La politique semble être « une seule association par activité ».
Même s’il ne s’agit pas de la même activité.
Même si le monde du football, avec ses moyens énormes, n’a jamais rien fait pour développer son futsal.
Même si nous n’existons que pour le futsal.
Même si notre structure existe déjà, et que la section « futsal » du club de football n’est qu’un vague projet au mois d’août.
Même si une éventuelle section futsal ne participerait à aucune compétition de la FFF.
Même s’ils bénéficient déjà des structures municipales.
Même si la liberté d’association est inscrite dans la Déclaration Universelle des Droits de l’Homme
On nous reproche de ne pas avoir beaucoup de licenciés. Mais comment en avoir si l’on ne peut pas pratiquer, s’entraîner, inscrire plusieurs équipes ?
On nous reproche de n’avoir pas suffisamment de licenciés issus du village. Mais comment en avoir avant les inscriptions de joueurs ? Et où les faire évoluer ? Les associations des villages sont-elles uniquement composées de gens du « terroir » ? Le Bureau élu lors de l’Assemblée Générale Constitutive doit-il être considéré comme la totalité des licenciés ?
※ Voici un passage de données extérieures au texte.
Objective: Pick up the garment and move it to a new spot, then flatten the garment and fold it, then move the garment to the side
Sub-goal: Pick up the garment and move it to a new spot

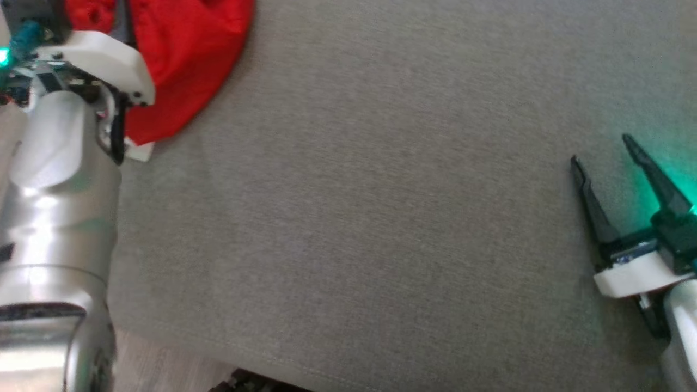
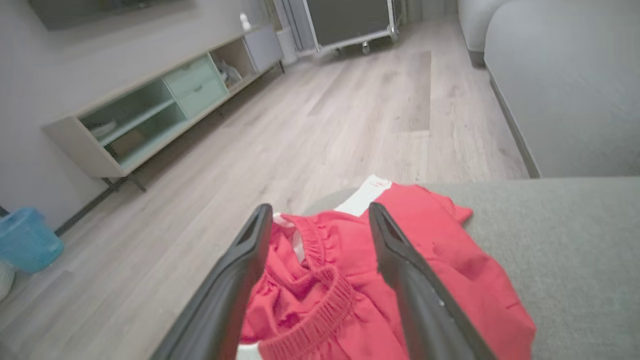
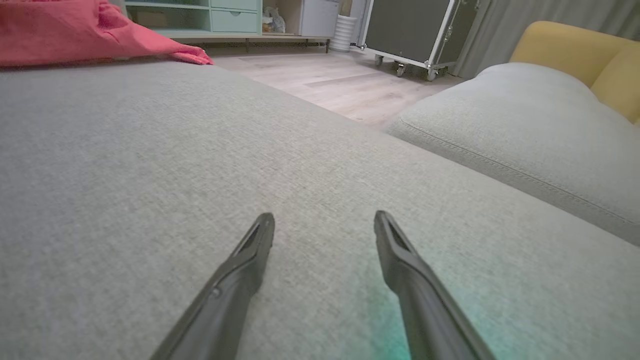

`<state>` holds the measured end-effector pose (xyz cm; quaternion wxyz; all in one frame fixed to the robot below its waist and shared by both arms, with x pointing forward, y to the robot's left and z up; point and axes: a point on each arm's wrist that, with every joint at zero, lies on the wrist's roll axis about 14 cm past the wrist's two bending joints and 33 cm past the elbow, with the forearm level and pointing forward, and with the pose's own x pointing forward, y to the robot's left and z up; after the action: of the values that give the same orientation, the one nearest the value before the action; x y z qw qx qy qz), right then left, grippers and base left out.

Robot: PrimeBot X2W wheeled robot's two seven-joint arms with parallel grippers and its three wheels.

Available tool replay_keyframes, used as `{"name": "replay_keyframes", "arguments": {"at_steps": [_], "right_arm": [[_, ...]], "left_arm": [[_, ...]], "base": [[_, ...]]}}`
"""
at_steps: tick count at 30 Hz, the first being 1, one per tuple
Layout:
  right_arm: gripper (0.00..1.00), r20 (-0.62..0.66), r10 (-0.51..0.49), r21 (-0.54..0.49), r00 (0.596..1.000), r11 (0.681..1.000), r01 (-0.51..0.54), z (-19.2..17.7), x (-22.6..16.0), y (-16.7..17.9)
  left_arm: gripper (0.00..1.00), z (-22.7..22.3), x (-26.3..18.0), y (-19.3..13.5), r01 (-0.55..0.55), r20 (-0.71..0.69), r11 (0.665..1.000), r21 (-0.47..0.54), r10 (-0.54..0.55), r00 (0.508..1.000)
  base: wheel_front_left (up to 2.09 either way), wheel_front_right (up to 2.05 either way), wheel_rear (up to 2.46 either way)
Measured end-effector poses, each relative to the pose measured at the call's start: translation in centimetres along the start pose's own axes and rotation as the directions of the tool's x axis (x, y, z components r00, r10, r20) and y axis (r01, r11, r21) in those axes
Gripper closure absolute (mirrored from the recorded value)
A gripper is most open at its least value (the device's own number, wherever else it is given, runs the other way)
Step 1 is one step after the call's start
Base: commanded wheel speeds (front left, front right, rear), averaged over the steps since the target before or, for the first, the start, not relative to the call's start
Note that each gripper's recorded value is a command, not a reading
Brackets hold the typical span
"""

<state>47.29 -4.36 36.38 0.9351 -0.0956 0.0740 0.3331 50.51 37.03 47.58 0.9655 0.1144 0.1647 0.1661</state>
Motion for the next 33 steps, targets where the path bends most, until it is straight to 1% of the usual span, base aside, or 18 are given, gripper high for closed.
{"name": "replay_keyframes", "arguments": {"at_steps": [4, 8, 9, 10, 12, 14, 18, 21, 24, 27, 28, 29, 33], "right_arm": [[0.0, 0.013, -0.041, 0.008, 0.999, 0.999, 0.041, -0.3, -0.1, -1.6], [0.0, 0.019, -0.075, 0.013, 0.997, 0.997, 0.075, -0.7, -0.2, -2.8], [0.0, 0.024, -0.082, 0.013, 0.996, 0.997, 0.082, -0.7, -0.3, -3.1], [0.0, 0.026, -0.089, 0.012, 0.996, 0.996, 0.089, -0.7, -0.4, -3.3], [0.0, 0.029, -0.103, 0.011, 0.994, 0.995, 0.103, -0.6, -0.4, -3.8], [0.0, 0.031, -0.113, 0.012, 0.993, 0.994, 0.112, -0.3, -0.6, -3.9], [0.0, 0.014, -0.139, 0.025, 0.99, 0.99, 0.138, 0.1, -1.2, -4.0], [0.0, 0.001, -0.144, 0.045, 0.99, 0.989, 0.144, 0.6, -1.9, -3.2], [0.0, 0.003, -0.161, 0.086, 0.987, 0.983, 0.16, 1.7, -2.7, -2.0], [0.0, 0.025, -0.202, 0.123, 0.979, 0.973, 0.197, 3.4, -3.8, -1.5], [0.0, 0.032, -0.221, 0.128, 0.975, 0.968, 0.215, 3.9, -4.4, -1.7], [0.0, 0.032, -0.221, 0.128, 0.975, 0.968, 0.215, 3.9, -4.4, -1.7], [0.0, 0.053, -0.311, 0.142, 0.949, 0.943, 0.302, 5.6, -7.5, -2.6]], "left_arm": [[0.0, -4.5, 1.5, -0.6, -0.007, -0.186, 1.0, 0.017, 0.01, 0.982], [0.0, -7.9, 2.2, -1.1, -0.018, -0.313, 0.999, 0.039, 0.029, 0.949], [0.37, -8.5, 2.3, -1.3, -0.016, -0.328, 0.999, 0.052, 0.032, 0.944], [1.0, -8.9, 2.4, -1.4, -0.018, -0.336, 0.998, 0.059, 0.037, 0.941], [1.0, -8.5, 2.9, -1.5, -0.016, -0.305, 0.997, 0.07, 0.037, 0.952], [1.0, -6.9, 3.2, -1.6, -0.015, -0.233, 0.996, 0.082, 0.034, 0.972], [1.0, -1.2, 3.8, -0.9, -0.013, -0.053, 0.995, 0.102, 0.019, 0.998], [1.0, 4.2, 3.8, -0.9, 0.014, 0.087, 0.989, 0.145, -0.027, 0.996], [1.0, 9.7, 3.3, -2.1, 0.057, 0.208, 0.978, 0.201, -0.099, 0.973], [1.0, 14.9, 2.2, -4.6, 0.114, 0.304, 0.955, 0.273, -0.198, 0.932], [1.0, 16.3, 1.8, -5.7, 0.133, 0.324, 0.945, 0.299, -0.232, 0.917], [1.0, 16.3, 1.8, -5.7, 0.133, 0.324, 0.945, 0.299, -0.232, 0.917], [1.0, 21.6, -0.6, -10.7, 0.2, 0.396, 0.902, 0.384, -0.356, 0.846]], "base": [[0.0, 0.0, 0.0], [0.0, 0.0, 0.0], [0.0, 0.0, 0.0], [0.0, 0.0, 0.0], [0.0, 0.0, 0.0], [0.0, 0.0, 0.0], [0.0, 0.0, 0.0], [0.0, 0.0, 0.0], [0.0, 0.0, 0.0], [0.0, 0.0, 0.0], [0.0, 0.0, 0.0], [0.0, 0.0, 0.0], [0.0, 0.0, 0.0]]}}
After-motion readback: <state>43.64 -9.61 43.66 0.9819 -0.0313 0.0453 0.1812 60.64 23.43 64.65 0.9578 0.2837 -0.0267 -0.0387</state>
Le monde du sport et le monde associatif sont le reflet du monde « réel » : aujourd’hui, il n’existe visiblement qu’une seule possibilité, intégrer ce qui existe déjà. Rentrer dans le système en place. Impossible d’en sortir, même lorsque celui-ci fonctionne mal ou ne répond pas aux attentes des citoyens. Impossible de créer. Impossible de faire respecter la vérité si l’on n’a pas la puissance de l’argent derrière soi.
Impossible d’être considéré quand on est jeune.
C’est du moins ce que l’on veut nous faire croire. Mais pour un futsal libre, indépendant et reconnu en France, la lutte continue. Nous ne baisserons pas les bras.
Nous voyons le futsal comme une activité sportive, un moyen de prendre du plaisir, mais également comme un vecteur de valorisation de certaines idées. Un moyen de rendre au sport ses valeurs d’origine : le fair-play, le respect, le dépassement de soi. Personne ne gagne en intimidant l’adversaire, personne ne gagne en étant violent. L’anti-jeu est radicalement sanctionné par les membres de l’UNCFs, et les règles du futsal originel sont drastiques sur le sujet. Le futsal n’est pas qu’un passe temps, c’est aussi une philosophie.
Le futsal est un vecteur de la Culture pour la Paix.